It's time to come to terms with some things, that there are things that he will never have in his life.

He'll never be a rich man, that's a given, that's completely obvious, but it doesn't bother him. If he wanted to be a wealthy man he would have majored in engineering instead of criminal justice. If he wished to be well-off he would have married Suzanne Chandle sophomore year, because she would have said yes, because he thought he loved her and basically because she was loaded. Carlton Lassiter didn't care about the money, not one cent of it; he cares that his choice of employment makes a difference, that he helps people and that is completely worth the meager paycheck.

There's no chance he'll be a Formula One driver, though he still harbors fantasies about taking turns at ridiculous speeds and squeezing out of the window of a tiny car into the waiting flashes of photographers. He'll never know the champagne shower or how delicious that first sip of milk is.

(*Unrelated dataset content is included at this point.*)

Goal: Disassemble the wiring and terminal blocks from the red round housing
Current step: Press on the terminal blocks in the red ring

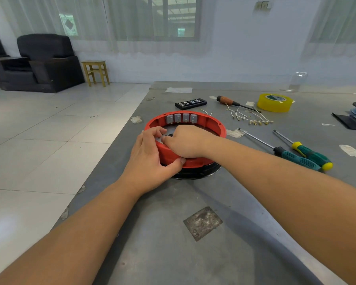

It's entirely too improbable to believe that he'll ever have a jacuzzi in his home. It's more of a feminine wish, but he can't help it. He loves jacuzzis, they know how to work out his muscles better than a professional masseuse. Lassiter has always wanted one, but he's not a man of extravagance and will never fulfill that particular urge. Even so, he sometimes cracks open catalogues and peruses the models and pretends as though he's going to get one installed, yes, next day, just for the thrill of the moment.

I won't ever be able to eat Junior Mints, which irks him because his ex-wife used to order them all the time when they would go to the movies; he never understood the draw. He will never be able to chew Doublemint gum. Bottom line, he can't eat mint.

Carlton Lassiter is fairly certain that he was never in love with his wife, and he's also fairly certain that he'll never get to experience that. When he was young, he was certain he would be able to get by without having it, without wanting it, but now that he's older, now that he sees people around him having children and taking family vacations to the east coast.

Example A: Cheif Vick.

It's like she's throwing it in his face or something and it makes him sick. He still can't seem to bring himself to date, to go out and meet women. Someone once recognized him at the grocery store (as a detective) and said he was interesting and wanted to know more about his profession and all he could say to her was "You're blocking the gluten-free bread products."

She'd been a looker too; a shame, really.

He gets the feeling that he'll never, just never...

He doesn't want to think about it and so he grabs a beer out of the fridge and cracks it open, thinks about all the things he says he'll never do and resolves to do them and almost signs up for not quite there yet.

He can come to terms with some things, but certainly not that, not yet.